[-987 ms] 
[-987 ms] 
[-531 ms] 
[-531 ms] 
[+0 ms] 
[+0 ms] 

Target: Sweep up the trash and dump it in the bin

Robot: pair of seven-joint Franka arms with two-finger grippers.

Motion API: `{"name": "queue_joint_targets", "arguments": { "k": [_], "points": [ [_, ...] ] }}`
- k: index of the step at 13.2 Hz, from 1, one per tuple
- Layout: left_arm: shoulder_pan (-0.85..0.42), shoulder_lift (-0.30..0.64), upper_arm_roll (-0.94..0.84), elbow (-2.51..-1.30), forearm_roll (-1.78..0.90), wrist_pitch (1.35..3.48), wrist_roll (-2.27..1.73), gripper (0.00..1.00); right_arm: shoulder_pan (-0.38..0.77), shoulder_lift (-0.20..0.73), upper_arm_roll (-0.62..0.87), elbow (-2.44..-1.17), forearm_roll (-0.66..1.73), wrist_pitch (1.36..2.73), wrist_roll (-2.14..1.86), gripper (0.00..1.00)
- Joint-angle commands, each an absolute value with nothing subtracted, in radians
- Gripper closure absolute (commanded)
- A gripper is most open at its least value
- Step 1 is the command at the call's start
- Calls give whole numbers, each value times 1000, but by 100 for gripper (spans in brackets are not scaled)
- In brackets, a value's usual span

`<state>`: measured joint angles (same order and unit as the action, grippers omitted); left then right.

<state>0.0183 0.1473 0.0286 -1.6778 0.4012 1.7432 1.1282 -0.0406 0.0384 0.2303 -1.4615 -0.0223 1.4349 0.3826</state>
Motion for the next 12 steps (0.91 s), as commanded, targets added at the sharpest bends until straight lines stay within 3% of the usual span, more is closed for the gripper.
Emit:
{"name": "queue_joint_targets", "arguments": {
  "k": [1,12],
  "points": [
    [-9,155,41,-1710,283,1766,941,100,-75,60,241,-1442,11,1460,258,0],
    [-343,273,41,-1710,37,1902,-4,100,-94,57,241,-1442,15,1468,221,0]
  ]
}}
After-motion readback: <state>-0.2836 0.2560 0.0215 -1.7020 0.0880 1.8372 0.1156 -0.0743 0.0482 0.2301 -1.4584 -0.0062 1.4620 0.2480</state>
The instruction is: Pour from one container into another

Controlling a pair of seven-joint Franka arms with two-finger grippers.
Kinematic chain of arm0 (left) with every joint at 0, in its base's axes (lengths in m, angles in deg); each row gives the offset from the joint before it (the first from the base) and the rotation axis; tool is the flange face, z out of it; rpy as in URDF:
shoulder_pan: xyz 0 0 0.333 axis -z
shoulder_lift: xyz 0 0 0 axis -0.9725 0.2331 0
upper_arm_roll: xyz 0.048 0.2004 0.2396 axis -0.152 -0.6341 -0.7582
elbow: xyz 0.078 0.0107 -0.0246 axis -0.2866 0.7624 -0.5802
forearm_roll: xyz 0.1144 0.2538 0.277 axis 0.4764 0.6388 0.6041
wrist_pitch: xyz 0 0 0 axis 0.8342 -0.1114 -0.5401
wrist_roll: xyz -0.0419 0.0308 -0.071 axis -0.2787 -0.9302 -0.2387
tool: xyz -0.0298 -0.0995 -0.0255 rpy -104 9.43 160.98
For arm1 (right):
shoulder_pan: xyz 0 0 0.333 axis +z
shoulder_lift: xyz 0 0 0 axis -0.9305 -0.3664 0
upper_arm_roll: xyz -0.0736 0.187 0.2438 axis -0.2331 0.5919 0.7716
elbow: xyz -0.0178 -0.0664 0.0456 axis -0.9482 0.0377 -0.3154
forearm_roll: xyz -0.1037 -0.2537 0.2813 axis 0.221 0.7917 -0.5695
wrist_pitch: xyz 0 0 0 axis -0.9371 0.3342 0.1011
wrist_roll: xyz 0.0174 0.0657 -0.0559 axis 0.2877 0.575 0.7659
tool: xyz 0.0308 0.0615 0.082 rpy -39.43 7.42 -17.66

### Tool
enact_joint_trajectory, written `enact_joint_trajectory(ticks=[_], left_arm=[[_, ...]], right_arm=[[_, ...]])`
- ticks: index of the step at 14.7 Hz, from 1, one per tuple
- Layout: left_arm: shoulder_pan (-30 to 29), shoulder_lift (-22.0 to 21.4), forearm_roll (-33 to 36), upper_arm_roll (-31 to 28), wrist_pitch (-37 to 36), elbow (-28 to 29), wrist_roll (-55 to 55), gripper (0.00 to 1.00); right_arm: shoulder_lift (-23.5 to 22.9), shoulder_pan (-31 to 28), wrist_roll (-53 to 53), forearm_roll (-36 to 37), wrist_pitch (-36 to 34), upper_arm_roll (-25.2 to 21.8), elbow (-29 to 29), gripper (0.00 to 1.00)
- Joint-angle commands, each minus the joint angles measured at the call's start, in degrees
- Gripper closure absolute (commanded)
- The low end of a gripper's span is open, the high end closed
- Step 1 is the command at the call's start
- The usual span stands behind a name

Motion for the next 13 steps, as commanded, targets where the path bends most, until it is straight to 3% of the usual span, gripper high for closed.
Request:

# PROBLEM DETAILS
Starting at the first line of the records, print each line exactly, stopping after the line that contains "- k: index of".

# ANSWER SECTION
[-987 ms] 
[-987 ms] 
[-531 ms] 
[-531 ms] 
[+0 ms] 
[+0 ms] 

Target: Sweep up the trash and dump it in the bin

Robot: pair of seven-joint Franka arms with two-finger grippers.

Motion API: `{"name": "queue_joint_targets", "arguments": { "k": [_], "points": [ [_, ...] ] }}`
- k: index of the step at 13.2 Hz, from 1, one per tuple

The exercise has been answered completely.